Task statement: Records appear below. Give all of them again, exactly.

[Records for the task — start]

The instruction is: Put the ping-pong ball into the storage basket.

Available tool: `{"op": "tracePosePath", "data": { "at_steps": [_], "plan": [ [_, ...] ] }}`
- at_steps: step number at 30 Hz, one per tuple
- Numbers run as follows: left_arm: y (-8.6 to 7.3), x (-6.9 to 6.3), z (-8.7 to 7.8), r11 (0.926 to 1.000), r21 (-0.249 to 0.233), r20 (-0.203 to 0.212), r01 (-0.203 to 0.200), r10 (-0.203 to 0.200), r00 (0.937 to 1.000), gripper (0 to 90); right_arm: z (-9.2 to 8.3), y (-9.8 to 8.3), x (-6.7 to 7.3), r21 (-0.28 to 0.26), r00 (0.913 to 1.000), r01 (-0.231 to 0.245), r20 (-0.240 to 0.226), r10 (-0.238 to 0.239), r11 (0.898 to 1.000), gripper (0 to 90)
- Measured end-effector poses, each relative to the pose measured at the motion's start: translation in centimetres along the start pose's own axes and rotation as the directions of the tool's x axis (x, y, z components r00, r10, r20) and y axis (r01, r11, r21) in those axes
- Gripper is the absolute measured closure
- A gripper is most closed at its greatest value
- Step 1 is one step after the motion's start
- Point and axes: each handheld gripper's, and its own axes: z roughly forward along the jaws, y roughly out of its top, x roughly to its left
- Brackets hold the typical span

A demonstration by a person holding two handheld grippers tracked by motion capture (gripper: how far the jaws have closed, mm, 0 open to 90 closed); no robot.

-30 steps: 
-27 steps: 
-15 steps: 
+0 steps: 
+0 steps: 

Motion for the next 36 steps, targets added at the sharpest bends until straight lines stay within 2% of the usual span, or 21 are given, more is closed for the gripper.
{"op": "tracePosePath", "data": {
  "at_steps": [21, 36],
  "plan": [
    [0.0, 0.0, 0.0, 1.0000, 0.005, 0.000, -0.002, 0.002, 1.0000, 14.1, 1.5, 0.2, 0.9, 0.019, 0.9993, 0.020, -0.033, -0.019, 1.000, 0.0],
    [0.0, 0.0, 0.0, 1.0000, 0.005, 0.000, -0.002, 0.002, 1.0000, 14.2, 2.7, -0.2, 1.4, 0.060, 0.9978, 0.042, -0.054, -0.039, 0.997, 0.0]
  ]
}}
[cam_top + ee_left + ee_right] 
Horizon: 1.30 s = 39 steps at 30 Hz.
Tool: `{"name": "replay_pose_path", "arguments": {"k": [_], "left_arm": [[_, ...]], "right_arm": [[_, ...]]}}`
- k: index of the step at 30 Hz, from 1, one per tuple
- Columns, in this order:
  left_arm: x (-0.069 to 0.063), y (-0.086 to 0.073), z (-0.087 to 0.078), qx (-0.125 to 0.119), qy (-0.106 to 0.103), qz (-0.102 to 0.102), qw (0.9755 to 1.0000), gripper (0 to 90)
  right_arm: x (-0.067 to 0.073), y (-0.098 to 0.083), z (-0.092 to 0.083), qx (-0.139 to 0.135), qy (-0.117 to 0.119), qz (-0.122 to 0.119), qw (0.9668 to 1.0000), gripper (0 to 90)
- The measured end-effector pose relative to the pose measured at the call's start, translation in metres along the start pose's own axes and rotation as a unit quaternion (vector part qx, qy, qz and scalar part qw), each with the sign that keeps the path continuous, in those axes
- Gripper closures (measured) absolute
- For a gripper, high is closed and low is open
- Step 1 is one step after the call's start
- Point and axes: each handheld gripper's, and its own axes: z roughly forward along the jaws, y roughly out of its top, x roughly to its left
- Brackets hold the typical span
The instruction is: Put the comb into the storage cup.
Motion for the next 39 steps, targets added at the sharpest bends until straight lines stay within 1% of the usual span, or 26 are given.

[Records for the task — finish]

Answer to the problem:
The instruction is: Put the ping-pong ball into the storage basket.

Available tool: `{"op": "tracePosePath", "data": { "at_steps": [_], "plan": [ [_, ...] ] }}`
- at_steps: step number at 30 Hz, one per tuple
- Numbers run as follows: left_arm: y (-8.6 to 7.3), x (-6.9 to 6.3), z (-8.7 to 7.8), r11 (0.926 to 1.000), r21 (-0.249 to 0.233), r20 (-0.203 to 0.212), r01 (-0.203 to 0.200), r10 (-0.203 to 0.200), r00 (0.937 to 1.000), gripper (0 to 90); right_arm: z (-9.2 to 8.3), y (-9.8 to 8.3), x (-6.7 to 7.3), r21 (-0.28 to 0.26), r00 (0.913 to 1.000), r01 (-0.231 to 0.245), r20 (-0.240 to 0.226), r10 (-0.238 to 0.239), r11 (0.898 to 1.000), gripper (0 to 90)
- Measured end-effector poses, each relative to the pose measured at the motion's start: translation in centimetres along the start pose's own axes and rotation as the directions of the tool's x axis (x, y, z components r00, r10, r20) and y axis (r01, r11, r21) in those axes
- Gripper is the absolute measured closure
- A gripper is most closed at its greatest value
- Step 1 is one step after the motion's start
- Point and axes: each handheld gripper's, and its own axes: z roughly forward along the jaws, y roughly out of its top, x roughly to its left
- Brackets hold the typical span

A demonstration by a person holding two handheld grippers tracked by motion capture (gripper: how far the jaws have closed, mm, 0 open to 90 closed); no robot.

-30 steps: 
-27 steps: 
-15 steps: 
+0 steps: 
+0 steps: 

Motion for the next 36 steps, targets added at the sharpest bends until straight lines stay within 2% of the usual span, or 21 are given, more is closed for the gripper.
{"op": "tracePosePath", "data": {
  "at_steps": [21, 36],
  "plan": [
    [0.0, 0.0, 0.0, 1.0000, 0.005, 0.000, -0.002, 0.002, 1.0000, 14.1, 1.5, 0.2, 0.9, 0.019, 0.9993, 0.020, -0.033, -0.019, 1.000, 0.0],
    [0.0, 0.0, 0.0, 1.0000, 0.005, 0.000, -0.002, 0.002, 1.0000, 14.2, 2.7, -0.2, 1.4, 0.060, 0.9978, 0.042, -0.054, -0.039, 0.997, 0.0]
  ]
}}
[cam_top + ee_left + ee_right] 
Horizon: 1.30 s = 39 steps at 30 Hz.
Tool: `{"name": "replay_pose_path", "arguments": {"k": [_], "left_arm": [[_, ...]], "right_arm": [[_, ...]]}}`
- k: index of the step at 30 Hz, from 1, one per tuple
- Columns, in this order:
  left_arm: x (-0.069 to 0.063), y (-0.086 to 0.073), z (-0.087 to 0.078), qx (-0.125 to 0.119), qy (-0.106 to 0.103), qz (-0.102 to 0.102), qw (0.9755 to 1.0000), gripper (0 to 90)
  right_arm: x (-0.067 to 0.073), y (-0.098 to 0.083), z (-0.092 to 0.083), qx (-0.139 to 0.135), qy (-0.117 to 0.119), qz (-0.122 to 0.119), qw (0.9668 to 1.0000), gripper (0 to 90)
- The measured end-effector pose relative to the pose measured at the call's start, translation in metres along the start pose's own axes and rotation as a unit quaternion (vector part qx, qy, qz and scalar part qw), each with the sign that keeps the path continuous, in those axes
- Gripper closures (measured) absolute
- For a gripper, high is closed and low is open
- Step 1 is one step after the call's start
- Point and axes: each handheld gripper's, and its own axes: z roughly forward along the jaws, y roughly out of its top, x roughly to its left
- Brackets hold the typical span
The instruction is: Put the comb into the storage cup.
Motion for the next 39 steps, targets added at the sharpest bends until straight lines stay within 1% of the usual span, or 26 are given.

Output for the exercise is now complete.